Was this failure to fulfill my task also my fault? Did I fail to seize some opportunity? I will never find a satisfactory answer, although I still think back to certain situations. My body couldn't handle it. Nec Hercules contra plures.
Under the conditions of pathopolitical rule, an engineer, physicist, astronomer, or pharmacist might not have felt the control over their field too painfully. Psychology, especially clinical psychology, and psychiatry were, however, sciences that permanently threatened to expose the pathological nature of such supposedly popular power. Perfidious control over them, the erasure of all data that could serve such a diagnosis, or their appropriate retouching, were a vital necessity of such a system. It was also necessary to treat appropriately those suspected of already understanding too much and ensure that such individuals did not obtain academic positions.
In medicine, similar restrictions applied to medical psychology, the more subtle aspects of psychiatry, the study of psychopathy, and some aspects of human genetics. This impaired the professional preparation of doctors only slightly and depending on the type of specialization. However, it was ruining psychiatry. This situation should be overcome for the good of medical science, which constitutes a whole, and for the good of those patients who need this very knowledge.

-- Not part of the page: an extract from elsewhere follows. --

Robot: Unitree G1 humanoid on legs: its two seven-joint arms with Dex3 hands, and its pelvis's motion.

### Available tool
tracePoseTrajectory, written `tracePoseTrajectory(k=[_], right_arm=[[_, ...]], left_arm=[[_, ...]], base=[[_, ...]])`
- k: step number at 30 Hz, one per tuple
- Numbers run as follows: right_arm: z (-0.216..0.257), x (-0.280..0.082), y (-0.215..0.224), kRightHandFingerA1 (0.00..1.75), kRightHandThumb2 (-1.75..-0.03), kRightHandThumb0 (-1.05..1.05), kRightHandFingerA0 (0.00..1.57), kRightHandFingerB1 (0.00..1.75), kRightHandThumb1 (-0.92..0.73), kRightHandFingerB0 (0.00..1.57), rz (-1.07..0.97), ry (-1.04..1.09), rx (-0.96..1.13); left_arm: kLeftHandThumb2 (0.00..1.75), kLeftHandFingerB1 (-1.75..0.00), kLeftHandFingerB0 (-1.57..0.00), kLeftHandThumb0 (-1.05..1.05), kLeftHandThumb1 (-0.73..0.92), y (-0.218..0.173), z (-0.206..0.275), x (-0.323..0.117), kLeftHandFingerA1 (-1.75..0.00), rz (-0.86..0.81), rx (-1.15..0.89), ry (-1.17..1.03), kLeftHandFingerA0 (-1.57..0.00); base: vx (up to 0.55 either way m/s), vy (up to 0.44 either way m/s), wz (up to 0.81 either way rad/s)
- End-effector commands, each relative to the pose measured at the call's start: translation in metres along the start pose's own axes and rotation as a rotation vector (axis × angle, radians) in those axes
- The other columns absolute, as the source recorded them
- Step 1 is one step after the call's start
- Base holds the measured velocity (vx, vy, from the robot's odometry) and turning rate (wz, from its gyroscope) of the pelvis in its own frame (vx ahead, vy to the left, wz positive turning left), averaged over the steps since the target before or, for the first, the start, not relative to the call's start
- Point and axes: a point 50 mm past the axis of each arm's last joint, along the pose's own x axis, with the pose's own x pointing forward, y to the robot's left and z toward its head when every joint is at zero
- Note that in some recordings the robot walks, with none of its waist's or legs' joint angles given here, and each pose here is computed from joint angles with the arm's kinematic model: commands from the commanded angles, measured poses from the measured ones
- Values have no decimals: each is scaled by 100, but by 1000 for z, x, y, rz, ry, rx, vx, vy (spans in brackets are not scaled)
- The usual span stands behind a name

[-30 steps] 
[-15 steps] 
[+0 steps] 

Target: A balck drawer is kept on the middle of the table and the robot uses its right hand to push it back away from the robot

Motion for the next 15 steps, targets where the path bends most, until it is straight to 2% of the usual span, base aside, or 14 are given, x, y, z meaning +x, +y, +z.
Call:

I have yet to meet a scientist who understands the causes of this immanent control. Therefore, it continues to operate within them, even though it has become anachronistic. Psychological works published today bear this consequence, and their language is difficult to understand. Meanwhile, psychology forms an organic whole to a greater extent than medicine. Deprived of certain elements and distorted by others, it ceases to function as a whole.
Therefore, I decided to turn to practicing psychologists; in whom daily contact with people in need of help has developed the necessary discipline of thought and a sense of psychological realities. I want to speak to these colleagues about matters of our daily work, to facilitate and modernize it. I therefore dedicate this work to those psychologists, as well as physicians, who, for the good of others, seek support in an unadulterated understanding of psychological reality. I have selected here issues that constitute the quantitative core of the daily work of a clinical psychologist, striving to provide practical assistance in solving various human problems.
This work is based primarily on past Polish experience in diagnostics and psychotherapy, and is dedicated to the well-being of people living in our country. Data from foreign sources have already been adapted for our needs. Therefore, its recommendations do not require adaptation, as they have been transferred from sometimes very different cultural, social, and economic conditions.
With the exception of the second chapter, devoted to research on the nature of evil, the reader will not encounter extensive theoretical considerations. The work primarily offers sound advice for diagnosticians and psychotherapists, based on my own experience but enriched with in-depth theoretical reflection. I have tried to simplify the language of this work as much as possible to make it accessible to non-psychologists. Nevertheless, it offers a modern approach consistent with the best trends in science and practice.